It was my first opportunity to greet Mrs. Stimson, Mrs. Knox, Mrs. Walker and Mrs. Wickard since their husbands have joined the President's Cabinet. They had all been seeing each other, I am sure, but I have been a gad-about this autumn and am only just settling into the swing of Washington life again.

In the afternoon I had my first musicale of the season. The East room was filled with guests and we enjoyed the pianist Mr. Mieczyslaw Munz, and the singing of Miss Virginia Lewis. Miss Lewis was discovered in Philadelphia a few years ago; a little colored, orphan girl who had been a domestic servant. WPA gave her her first chance to obtain some training for her voice. Kind friends have helped her. She sang a program of Italian, German and English songs and was well received and enjoyed by her entire audience.

In the evening, I went over to the Chamber of Commerce Building to attend a local housing meeting. The hall was very full, showing how much the interest in the question of housing has grown in this city. The interest today is not only in the effort to wipe out the slums, but in defense housing, for we realize that we cannot augment our workers in any line without at the same time increasing our capacity for housing them.

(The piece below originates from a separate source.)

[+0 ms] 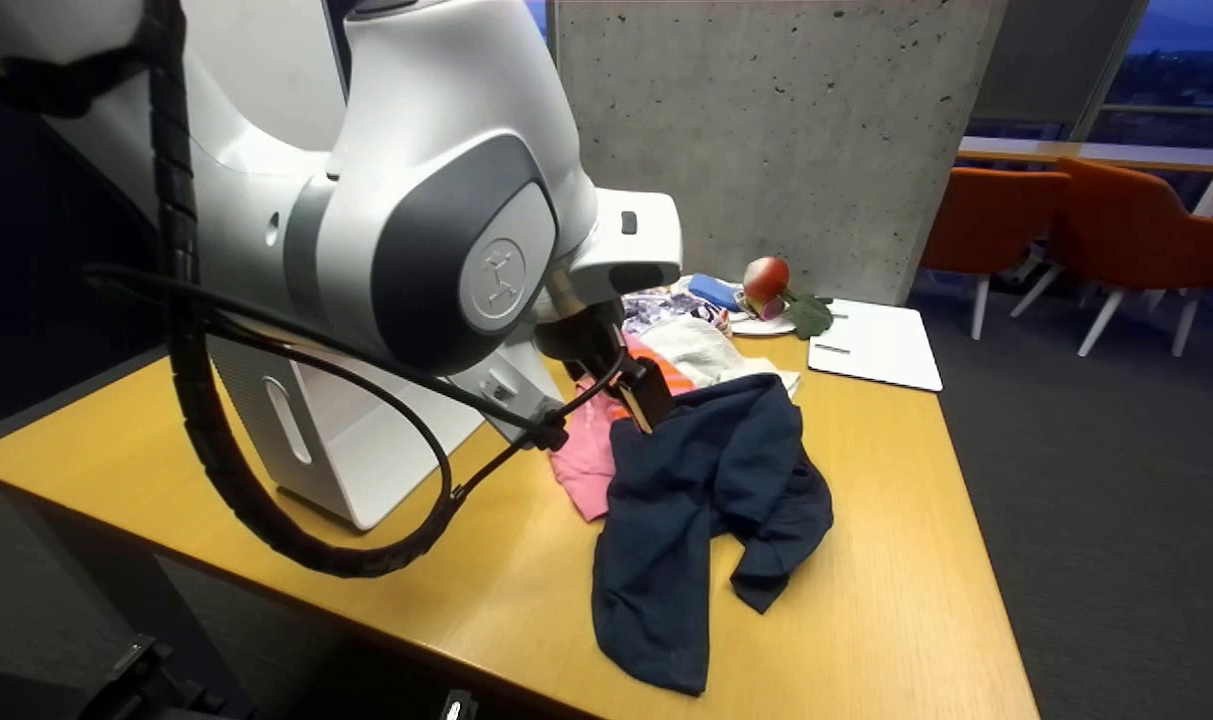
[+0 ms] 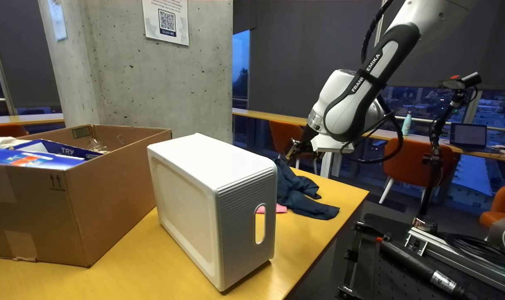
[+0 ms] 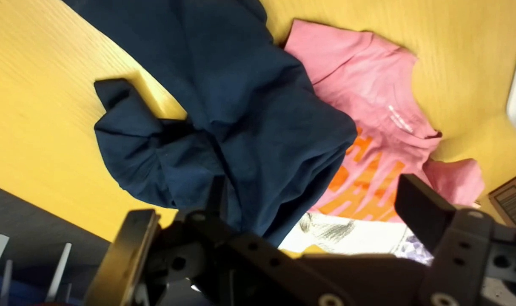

The same condition is confronting many other communities. It seems to me that the least we can do is to plan for the housing of people when we remove to areas already crowded, or to areas so remote there is no housing near the job for them or their families.

This morning, at Congressman Tolen's request, I appeared before the Congressional Committee studying the question of migratory workers. I listened with interest to Mrs. Thomas, a mother of six children, who testified on their travels during the past few years in search of work. Five of her children were there with her, and a finer family you could not ask to see.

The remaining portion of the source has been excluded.